Le plus petit des officiers a dit que si elle croyait comme ça que le vieux avait encore de l’influence, surtout maintenant que son fils avait été arrêté, elle se trompait lourdement, il pouvait déjà s’estimer heureux de ne pas avoir été interné, mais si elle voulait lui téléphoner pour se plaindre, libre à elle, et il a avancé tout droit vers le buffet, a tiré le tiroir des couverts et l’a renversé, si brutalement que le tiroir lui est resté collé dans la main, les fourchettes, les cuillers, les couteaux et les petites cuillers ont volé dans la cuisine, l’officier a claqué le tiroir vide sur le buffet, la plaque du dessous s’est brisée, et il a dit à ma mère que maintenant elle aurait une bonne raison de se plaindre, mais ce n’était qu’un début, oui, un simple début, et je l’ai vu grimacer et je savais qu’il allait fracasser la table, mais celui qui avait les cheveux gris a posé la main sur son épaule et lui a dit du calme, Gyurka, du calme, visiblement ils s’étaient trompés sur le compte de cette dame, ils pensaient avoir à faire à une femme intelligente, qui savait quand et avec qui elle devait être gentille, mais, visiblement, elle n’avait pas assez de jugeote pour reconnaître ceux qui lui voulaient du bien, visiblement, elle cherchait à tout prix à s’attirer les ennuis.

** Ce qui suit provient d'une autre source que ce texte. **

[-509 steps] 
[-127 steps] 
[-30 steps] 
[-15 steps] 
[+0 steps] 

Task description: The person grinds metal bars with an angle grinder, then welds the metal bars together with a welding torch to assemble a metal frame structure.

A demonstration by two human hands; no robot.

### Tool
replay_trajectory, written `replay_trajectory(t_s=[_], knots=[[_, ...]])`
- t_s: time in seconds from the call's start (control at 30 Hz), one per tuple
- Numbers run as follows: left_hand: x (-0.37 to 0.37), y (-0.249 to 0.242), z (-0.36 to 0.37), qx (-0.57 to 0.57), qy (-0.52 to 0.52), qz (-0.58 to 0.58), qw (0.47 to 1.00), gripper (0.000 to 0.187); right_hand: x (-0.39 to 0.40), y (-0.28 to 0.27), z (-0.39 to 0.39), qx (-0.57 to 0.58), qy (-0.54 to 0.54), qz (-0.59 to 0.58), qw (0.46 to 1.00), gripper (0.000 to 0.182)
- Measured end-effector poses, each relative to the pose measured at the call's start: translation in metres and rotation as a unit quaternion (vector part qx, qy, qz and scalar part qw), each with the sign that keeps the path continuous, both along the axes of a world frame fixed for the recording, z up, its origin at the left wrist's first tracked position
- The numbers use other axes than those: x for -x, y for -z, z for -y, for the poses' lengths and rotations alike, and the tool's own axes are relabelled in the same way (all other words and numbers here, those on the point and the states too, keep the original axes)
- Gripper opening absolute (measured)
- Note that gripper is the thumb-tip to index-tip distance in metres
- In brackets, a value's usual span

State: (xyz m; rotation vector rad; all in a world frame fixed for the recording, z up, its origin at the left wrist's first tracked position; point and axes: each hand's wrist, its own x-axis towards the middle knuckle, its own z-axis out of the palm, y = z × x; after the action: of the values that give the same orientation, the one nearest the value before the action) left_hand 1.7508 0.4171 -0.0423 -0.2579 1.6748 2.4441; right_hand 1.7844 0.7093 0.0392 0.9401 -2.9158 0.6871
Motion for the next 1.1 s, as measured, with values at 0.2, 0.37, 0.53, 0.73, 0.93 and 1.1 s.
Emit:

Eh bien, qu’à cela ne tienne ! Celui qui s’appelait Gyurka a jeté le tiroir par terre, par-dessus les couverts éparpillés, et a dit très bien camarade commandant, si c’est ce qu’elle veut, allons-y !

Le nommé Gyurka a regardé ma mère, a fait un signe de tête, puis il s’est tourné vers moi et m’a dit c’est bon, il partait, mais uniquement parce qu’il voyait qu’on aimait les fleurs, car quand on aimait les fleurs on ne pouvait pas être vraiment mauvais, puis il s’est avancé vers la table, et j’étais persuadé qu’il allait casser le bocal à cornichons, mais il s’est contenté de prendre une tulipe, il l’a portée à ses narines, l’a reniflée, et a dit que le problème avec les tulipes c’est que ça n’avait pas d’odeur, à part ça, c’était vraiment une très jolie fleur, et puis il est sorti de la cuisine, allons-y, camarade commandant, le type aux cheveux gris n’a rien dit, il lui a juste fait signe, le nommé Gyurka est passé à côté de ma mère et lui a tendu la tulipe, maman l’a prise sans dire un mot, le nommé Gyurka a dit une fleur pour une fleur, et puis il s’est encore tourné vers moi et m’a fait un clin d’œil, puis il est sorti et a pris l’escalier.

Le commandant est sorti, lui aussi, mais quand maman a voulu claquer la porte derrière lui il a glissé son pied pour la bloquer, et lui a dit, calmement, gentiment, qu’elle allait le regretter, la prochaine fois qu’ils viendraient, ils arracheraient le plancher, ils gratteraient le mastic des fenêtres, ils iraient même fouiller jusque sous la baignoire, et dans les tuyaux de gaz, ils retourneraient tout l’appartement, et elle pouvait être sûre qu’ils trouveraient ce qu’ils cherchaient !, puis il s’est tu, et il est parti en direction de l’escalier.

Maman a claqué la porte, juste avant, j’ai entendu le commandant dire au revoir, et puis maman s’est retournée, s’est adossée à la porte, la tulipe rouge à la main, elle a regardé les débris du pichet, les couverts éparpillés, le tiroir brisé en deux, sa bouche s’est crispée, puis, lentement, elle a pincé les lèvres, ensuite, elle m’a regardé et m’a demandé tout doucement d’aller chercher le balai et la pelle, pour ramasser les morceaux du pichet, et moi j’ai regardé les tulipes, dans le bocal à cornichons, sur la table, j’ai voulu lui dire c’est pas vrai, hein, ce qu’ils ont dit sur papa ?, il va rentrer à la maison n’est-ce pas ?, mais quand je me suis tourné vers maman je l’ai vue respirer le parfum de la tulipe, ses yeux étaient humides, je savais qu’elle avait du mal à retenir ses larmes, alors je ne lui ai rien demandé.